Edelman on “Intermediaries’ Role in the Spyware Mess”

Ben Edelman’s latest post discusses intermediary responsibility for adware. The post details how cash goes from advertisers to advertising representatives (“intermediaries”) to adware vendors to distributors.

The Legal Liability Question

This implicates an essential question: if someone commits an illegal act somewhere in this chain, who is “responsible”? I’ve previously complained that anti-spyware critics have been opaque on this front, generally assuming that everyone in the chain as responsible for everyone else’s actions without acknowledging this assumption expressly. To Ben’s credit, he lays his cards on the table (sort of). He writes:

“Are ad intermediaries responsible when their ads are shown by installation installed improperly? Marquette law professor Eric Goldman thinks not. But the New York Attorney General’s office has repeatedly suggested they might be. My take: Advertiser and intermediary liability is an interesting question of law, well beyond my aspirations for this brief piece. But where ad intermediaries purport to certify or stand behind the quality of the venues where their ads are shown, I’m not receptive to their claims that they can’t do what they’ve promised. Where ad intermediaries merely count advertisement clicks without even claiming to assure traffic quality, the case for blaming intermediaries for improper use of their tracking links may be somewhat weaker (though still cognizable).”

I thought this paragraph helped frame the discussion. Ben freely acknowledges that this post does not address the legal liability question. But if not, then what is it about? We may understand the money trail better, but so what?

When Is Traffic “Legitimate”?

Ben says that some ad networks make “the mistaken assumption that if a user made a purchase, the traffic must have been legitimate.” For this position to make sense, we need to understand exactly what constitutes “legitimate” traffic. I believe Ben takes the position that traffic is illegitimate if it comes from an adware vendor who does not get adequate consent (based on his standards, which may or may not be consistent with legal standards). This definition deserves some careful scrutiny. The way I read it, a consumer who understands how adware works and deliberately clicks on an ad because the searcher finds it useful would still constitute “illegitimate” traffic under Ben’s definition.

Does Google Support Illegitimate Traffic?

Finally, I laughed out loud when Ben pointedly observed that Google pays websites (though AdSense) that, in turn, pay adware vendors for traffic. The joke, of course, is that Google pays AdSense websites for Google’s own traffic! Consider the following sequence of events:

Searcher conducts search at Google =>

Searcher clicks on organic search result =>

Searcher goes to website offering AdSense ads =>

Searcher clicks on AdSense ad =>

Searcher goes to AdWords advertiser’s website

The net effect is that Google pays its AdSense partner for a searcher who Google already had generated.

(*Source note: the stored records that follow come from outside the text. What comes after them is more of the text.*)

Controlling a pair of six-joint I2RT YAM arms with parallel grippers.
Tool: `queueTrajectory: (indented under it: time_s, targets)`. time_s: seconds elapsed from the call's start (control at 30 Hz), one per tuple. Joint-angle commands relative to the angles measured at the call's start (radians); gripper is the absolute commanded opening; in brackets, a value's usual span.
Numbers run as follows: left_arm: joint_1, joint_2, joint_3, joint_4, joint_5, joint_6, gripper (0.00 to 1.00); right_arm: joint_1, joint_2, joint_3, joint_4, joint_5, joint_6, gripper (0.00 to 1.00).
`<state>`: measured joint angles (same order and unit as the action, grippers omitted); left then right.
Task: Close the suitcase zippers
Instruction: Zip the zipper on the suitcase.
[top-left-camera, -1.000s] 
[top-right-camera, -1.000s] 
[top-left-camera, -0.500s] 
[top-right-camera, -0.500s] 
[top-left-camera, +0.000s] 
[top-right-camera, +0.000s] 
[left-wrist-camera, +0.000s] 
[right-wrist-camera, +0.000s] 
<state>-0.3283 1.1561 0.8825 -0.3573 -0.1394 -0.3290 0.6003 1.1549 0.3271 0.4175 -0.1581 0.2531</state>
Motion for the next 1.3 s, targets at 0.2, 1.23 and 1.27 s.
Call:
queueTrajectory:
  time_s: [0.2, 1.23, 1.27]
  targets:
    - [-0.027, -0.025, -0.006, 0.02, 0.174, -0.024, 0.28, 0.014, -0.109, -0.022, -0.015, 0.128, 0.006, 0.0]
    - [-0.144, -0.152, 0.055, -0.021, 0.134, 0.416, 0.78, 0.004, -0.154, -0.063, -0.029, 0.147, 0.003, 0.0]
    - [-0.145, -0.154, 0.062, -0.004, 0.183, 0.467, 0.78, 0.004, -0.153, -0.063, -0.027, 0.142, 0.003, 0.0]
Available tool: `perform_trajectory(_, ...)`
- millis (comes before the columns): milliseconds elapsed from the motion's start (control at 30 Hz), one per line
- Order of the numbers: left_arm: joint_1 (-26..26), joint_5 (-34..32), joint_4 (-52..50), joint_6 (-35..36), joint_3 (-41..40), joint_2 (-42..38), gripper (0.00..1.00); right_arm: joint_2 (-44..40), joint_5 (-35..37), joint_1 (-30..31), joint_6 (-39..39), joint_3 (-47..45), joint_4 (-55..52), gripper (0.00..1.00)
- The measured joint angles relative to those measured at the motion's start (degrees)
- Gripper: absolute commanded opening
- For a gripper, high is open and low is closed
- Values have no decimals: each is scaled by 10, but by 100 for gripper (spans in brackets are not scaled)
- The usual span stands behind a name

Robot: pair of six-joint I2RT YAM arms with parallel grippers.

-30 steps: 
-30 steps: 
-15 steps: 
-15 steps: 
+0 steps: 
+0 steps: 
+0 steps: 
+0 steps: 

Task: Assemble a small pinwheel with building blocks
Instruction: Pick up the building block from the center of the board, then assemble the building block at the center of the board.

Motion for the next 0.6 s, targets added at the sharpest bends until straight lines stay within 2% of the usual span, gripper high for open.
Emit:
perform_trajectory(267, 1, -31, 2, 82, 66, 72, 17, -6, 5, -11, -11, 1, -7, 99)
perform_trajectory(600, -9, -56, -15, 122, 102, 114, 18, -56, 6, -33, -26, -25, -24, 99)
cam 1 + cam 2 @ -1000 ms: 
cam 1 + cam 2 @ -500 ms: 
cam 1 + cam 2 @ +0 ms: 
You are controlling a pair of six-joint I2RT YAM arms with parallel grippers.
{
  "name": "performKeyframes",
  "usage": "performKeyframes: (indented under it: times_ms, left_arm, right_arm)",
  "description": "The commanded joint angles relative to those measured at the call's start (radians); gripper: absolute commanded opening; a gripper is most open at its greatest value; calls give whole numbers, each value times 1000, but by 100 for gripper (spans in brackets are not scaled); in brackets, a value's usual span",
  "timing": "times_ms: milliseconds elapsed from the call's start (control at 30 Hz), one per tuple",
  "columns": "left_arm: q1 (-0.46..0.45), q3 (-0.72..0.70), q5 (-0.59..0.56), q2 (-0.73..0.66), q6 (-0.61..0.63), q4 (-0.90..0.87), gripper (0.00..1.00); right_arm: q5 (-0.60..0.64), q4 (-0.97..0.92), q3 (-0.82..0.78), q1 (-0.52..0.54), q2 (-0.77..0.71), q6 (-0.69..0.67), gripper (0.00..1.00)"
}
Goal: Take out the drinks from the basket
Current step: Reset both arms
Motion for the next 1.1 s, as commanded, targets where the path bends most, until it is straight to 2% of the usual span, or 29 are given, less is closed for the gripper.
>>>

So why does Google pay for this traffic? Either Google is stupid and should just cut out the middleman, or the AdSense partner offers some value to Google/advertisers in the process, such as filtering or aggregating interested users. If it’s the latter, then adware-sourced traffic is just as legitimate as traffic that originates at Google. (Indeed, the traffic could be effectively identical—in both cases, sourced by the searcher-selected keyword and exposed to some filtering content that sets some expectations for the searcher). Therefore, I simply did not understand how Google is violating its stated policies. As far as I can tell, nothing about traffic to AdSense sites sourced by adware vendors runs contrary to Google’s stated positions.